§ WHAT THE EXERCISE ASKS
Every line of the data is to be reproduced exactly.

§ DATASET CONTENT
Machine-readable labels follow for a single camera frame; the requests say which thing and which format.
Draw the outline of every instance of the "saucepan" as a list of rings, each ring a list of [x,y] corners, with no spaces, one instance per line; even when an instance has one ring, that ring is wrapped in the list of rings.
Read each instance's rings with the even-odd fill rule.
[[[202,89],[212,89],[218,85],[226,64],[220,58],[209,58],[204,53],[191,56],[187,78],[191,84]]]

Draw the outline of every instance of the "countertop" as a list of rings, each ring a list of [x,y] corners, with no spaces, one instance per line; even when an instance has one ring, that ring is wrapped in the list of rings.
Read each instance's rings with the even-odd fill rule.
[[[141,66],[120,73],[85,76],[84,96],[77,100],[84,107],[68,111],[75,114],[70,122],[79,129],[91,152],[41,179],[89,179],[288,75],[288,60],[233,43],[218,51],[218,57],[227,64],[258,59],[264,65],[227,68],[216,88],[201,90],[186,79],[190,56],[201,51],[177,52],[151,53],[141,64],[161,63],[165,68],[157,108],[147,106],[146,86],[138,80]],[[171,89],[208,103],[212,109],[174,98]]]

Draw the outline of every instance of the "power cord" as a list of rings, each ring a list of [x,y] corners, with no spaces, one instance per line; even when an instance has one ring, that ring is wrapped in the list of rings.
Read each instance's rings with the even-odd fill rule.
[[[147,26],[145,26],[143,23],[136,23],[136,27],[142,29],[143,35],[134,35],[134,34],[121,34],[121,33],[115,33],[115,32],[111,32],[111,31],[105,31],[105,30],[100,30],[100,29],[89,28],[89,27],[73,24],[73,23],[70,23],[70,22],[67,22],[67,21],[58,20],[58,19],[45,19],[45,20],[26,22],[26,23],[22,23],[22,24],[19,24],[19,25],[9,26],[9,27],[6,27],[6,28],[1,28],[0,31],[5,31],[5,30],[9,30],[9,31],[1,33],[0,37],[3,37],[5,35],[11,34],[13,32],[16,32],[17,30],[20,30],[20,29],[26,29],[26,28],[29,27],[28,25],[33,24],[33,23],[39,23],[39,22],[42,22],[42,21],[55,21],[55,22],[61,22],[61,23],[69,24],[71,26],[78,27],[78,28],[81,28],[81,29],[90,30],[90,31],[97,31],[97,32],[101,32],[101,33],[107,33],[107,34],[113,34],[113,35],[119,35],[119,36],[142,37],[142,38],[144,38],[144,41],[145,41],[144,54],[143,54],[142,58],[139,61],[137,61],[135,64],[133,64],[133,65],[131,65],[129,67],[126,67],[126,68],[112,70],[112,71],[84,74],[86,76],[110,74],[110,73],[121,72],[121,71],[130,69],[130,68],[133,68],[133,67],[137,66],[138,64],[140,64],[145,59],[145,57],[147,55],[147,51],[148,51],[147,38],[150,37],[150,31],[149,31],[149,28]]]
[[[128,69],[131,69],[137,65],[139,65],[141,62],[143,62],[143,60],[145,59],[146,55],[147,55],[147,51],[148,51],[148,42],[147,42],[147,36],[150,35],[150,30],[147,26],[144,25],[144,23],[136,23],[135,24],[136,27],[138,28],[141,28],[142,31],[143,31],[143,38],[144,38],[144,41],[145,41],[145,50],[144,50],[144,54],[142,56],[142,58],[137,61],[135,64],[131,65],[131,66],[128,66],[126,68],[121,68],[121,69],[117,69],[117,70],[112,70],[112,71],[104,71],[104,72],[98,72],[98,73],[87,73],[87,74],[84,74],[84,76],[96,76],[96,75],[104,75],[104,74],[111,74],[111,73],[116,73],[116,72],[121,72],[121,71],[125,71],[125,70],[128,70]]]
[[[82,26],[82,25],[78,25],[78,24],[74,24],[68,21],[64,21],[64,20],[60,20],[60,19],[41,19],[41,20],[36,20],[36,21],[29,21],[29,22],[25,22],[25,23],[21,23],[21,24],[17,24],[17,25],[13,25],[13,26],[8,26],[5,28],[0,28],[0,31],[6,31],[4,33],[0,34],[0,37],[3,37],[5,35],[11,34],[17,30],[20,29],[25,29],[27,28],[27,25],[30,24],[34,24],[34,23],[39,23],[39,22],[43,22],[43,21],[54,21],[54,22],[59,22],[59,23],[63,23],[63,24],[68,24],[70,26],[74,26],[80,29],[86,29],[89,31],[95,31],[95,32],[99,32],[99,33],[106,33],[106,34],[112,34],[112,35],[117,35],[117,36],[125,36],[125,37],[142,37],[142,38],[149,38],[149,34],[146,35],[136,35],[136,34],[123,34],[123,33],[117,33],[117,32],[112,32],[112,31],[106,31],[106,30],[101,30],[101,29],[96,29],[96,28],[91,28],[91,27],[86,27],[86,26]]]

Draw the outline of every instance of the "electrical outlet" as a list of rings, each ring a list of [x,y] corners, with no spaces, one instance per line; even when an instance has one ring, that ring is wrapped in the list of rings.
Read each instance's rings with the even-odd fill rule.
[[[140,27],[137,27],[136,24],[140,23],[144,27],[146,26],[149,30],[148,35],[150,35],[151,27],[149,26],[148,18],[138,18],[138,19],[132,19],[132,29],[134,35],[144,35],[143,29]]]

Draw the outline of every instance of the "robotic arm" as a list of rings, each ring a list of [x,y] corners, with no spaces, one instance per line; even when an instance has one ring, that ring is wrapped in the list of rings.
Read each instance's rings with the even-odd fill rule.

§ ANSWER FOR THIS EXERCISE
Machine-readable labels follow for a single camera frame; the requests say which thing and which format.
Draw the outline of every instance of the "saucepan" as a list of rings, each ring a list of [x,y] corners, with no spaces, one instance per line; even when an instance has one ring, that ring is wrapped in the list of rings.
Read each instance's rings with the even-odd fill rule.
[[[202,89],[212,89],[218,85],[226,64],[220,58],[209,58],[204,53],[191,56],[187,78],[191,84]]]

Draw the outline of every instance of the "countertop" as a list of rings, each ring a list of [x,y] corners, with no spaces, one instance per line; even when an instance has one ring, that ring is wrapped in the list of rings.
Read each instance's rings with the even-odd fill rule.
[[[141,66],[120,73],[85,76],[84,96],[77,100],[84,107],[68,111],[75,114],[70,122],[79,129],[91,152],[41,179],[89,179],[288,75],[288,60],[233,43],[218,51],[218,57],[227,64],[258,59],[264,65],[227,68],[216,88],[201,90],[186,79],[190,56],[201,51],[177,52],[151,53],[141,64],[161,63],[165,68],[157,108],[147,106],[146,86],[138,80]],[[171,89],[208,103],[212,109],[174,98]]]

Draw the outline of every instance of the "power cord" as a list of rings, each ring a list of [x,y] corners, with no spaces, one instance per line; even when an instance has one ring, that ring is wrapped in the list of rings.
Read each instance's rings with the even-odd fill rule.
[[[147,26],[145,26],[143,23],[136,23],[136,27],[142,29],[143,35],[134,35],[134,34],[121,34],[121,33],[115,33],[115,32],[111,32],[111,31],[105,31],[105,30],[100,30],[100,29],[89,28],[89,27],[73,24],[73,23],[70,23],[70,22],[67,22],[67,21],[58,20],[58,19],[45,19],[45,20],[26,22],[26,23],[22,23],[22,24],[19,24],[19,25],[9,26],[9,27],[6,27],[6,28],[1,28],[0,31],[5,31],[5,30],[9,30],[9,31],[1,33],[0,37],[3,37],[5,35],[11,34],[13,32],[16,32],[17,30],[20,30],[20,29],[26,29],[26,28],[29,27],[28,25],[33,24],[33,23],[39,23],[39,22],[42,22],[42,21],[55,21],[55,22],[61,22],[61,23],[69,24],[71,26],[78,27],[78,28],[81,28],[81,29],[90,30],[90,31],[97,31],[97,32],[101,32],[101,33],[107,33],[107,34],[113,34],[113,35],[119,35],[119,36],[142,37],[142,38],[144,38],[144,41],[145,41],[144,54],[143,54],[142,58],[139,61],[137,61],[135,64],[133,64],[133,65],[131,65],[129,67],[126,67],[126,68],[112,70],[112,71],[84,74],[86,76],[110,74],[110,73],[121,72],[121,71],[130,69],[130,68],[133,68],[133,67],[137,66],[138,64],[140,64],[145,59],[145,57],[147,55],[147,51],[148,51],[147,38],[150,37],[150,31],[149,31],[149,28]]]
[[[128,69],[131,69],[137,65],[139,65],[141,62],[143,62],[143,60],[145,59],[146,55],[147,55],[147,51],[148,51],[148,42],[147,42],[147,36],[150,35],[150,30],[147,26],[144,25],[144,23],[136,23],[135,24],[136,27],[138,28],[141,28],[142,31],[143,31],[143,38],[144,38],[144,41],[145,41],[145,50],[144,50],[144,54],[142,56],[142,58],[137,61],[135,64],[131,65],[131,66],[128,66],[126,68],[121,68],[121,69],[117,69],[117,70],[112,70],[112,71],[104,71],[104,72],[98,72],[98,73],[87,73],[87,74],[84,74],[84,76],[96,76],[96,75],[104,75],[104,74],[111,74],[111,73],[116,73],[116,72],[121,72],[121,71],[125,71],[125,70],[128,70]]]
[[[82,26],[82,25],[78,25],[78,24],[74,24],[68,21],[64,21],[64,20],[60,20],[60,19],[41,19],[41,20],[36,20],[36,21],[29,21],[29,22],[25,22],[25,23],[21,23],[21,24],[17,24],[17,25],[13,25],[13,26],[8,26],[5,28],[0,28],[0,31],[6,31],[4,33],[0,34],[0,37],[3,37],[5,35],[11,34],[17,30],[20,29],[25,29],[27,28],[27,25],[30,24],[34,24],[34,23],[39,23],[39,22],[43,22],[43,21],[54,21],[54,22],[59,22],[59,23],[63,23],[63,24],[68,24],[70,26],[74,26],[80,29],[86,29],[89,31],[95,31],[95,32],[99,32],[99,33],[106,33],[106,34],[112,34],[112,35],[117,35],[117,36],[125,36],[125,37],[142,37],[142,38],[149,38],[149,34],[146,35],[136,35],[136,34],[123,34],[123,33],[117,33],[117,32],[112,32],[112,31],[106,31],[106,30],[101,30],[101,29],[96,29],[96,28],[91,28],[91,27],[86,27],[86,26]]]

Draw the outline of every instance of the "electrical outlet" as a list of rings, each ring a list of [x,y] corners, with no spaces, one instance per line; even when an instance has one ring, that ring is wrapped in the list of rings.
Read each instance's rings with the even-odd fill rule.
[[[140,27],[137,27],[136,24],[140,23],[144,27],[146,26],[149,30],[148,35],[150,35],[151,27],[149,26],[148,18],[138,18],[138,19],[132,19],[132,29],[134,35],[144,35],[143,29]]]

Draw the outline of every instance of the "robotic arm" as a list of rings, each ring a list of [x,y] corners, with no spaces, one instance per line; even when an instance has one ring, that ring is wrapped in the list of rings.
Read each instance's rings with the even-odd fill rule.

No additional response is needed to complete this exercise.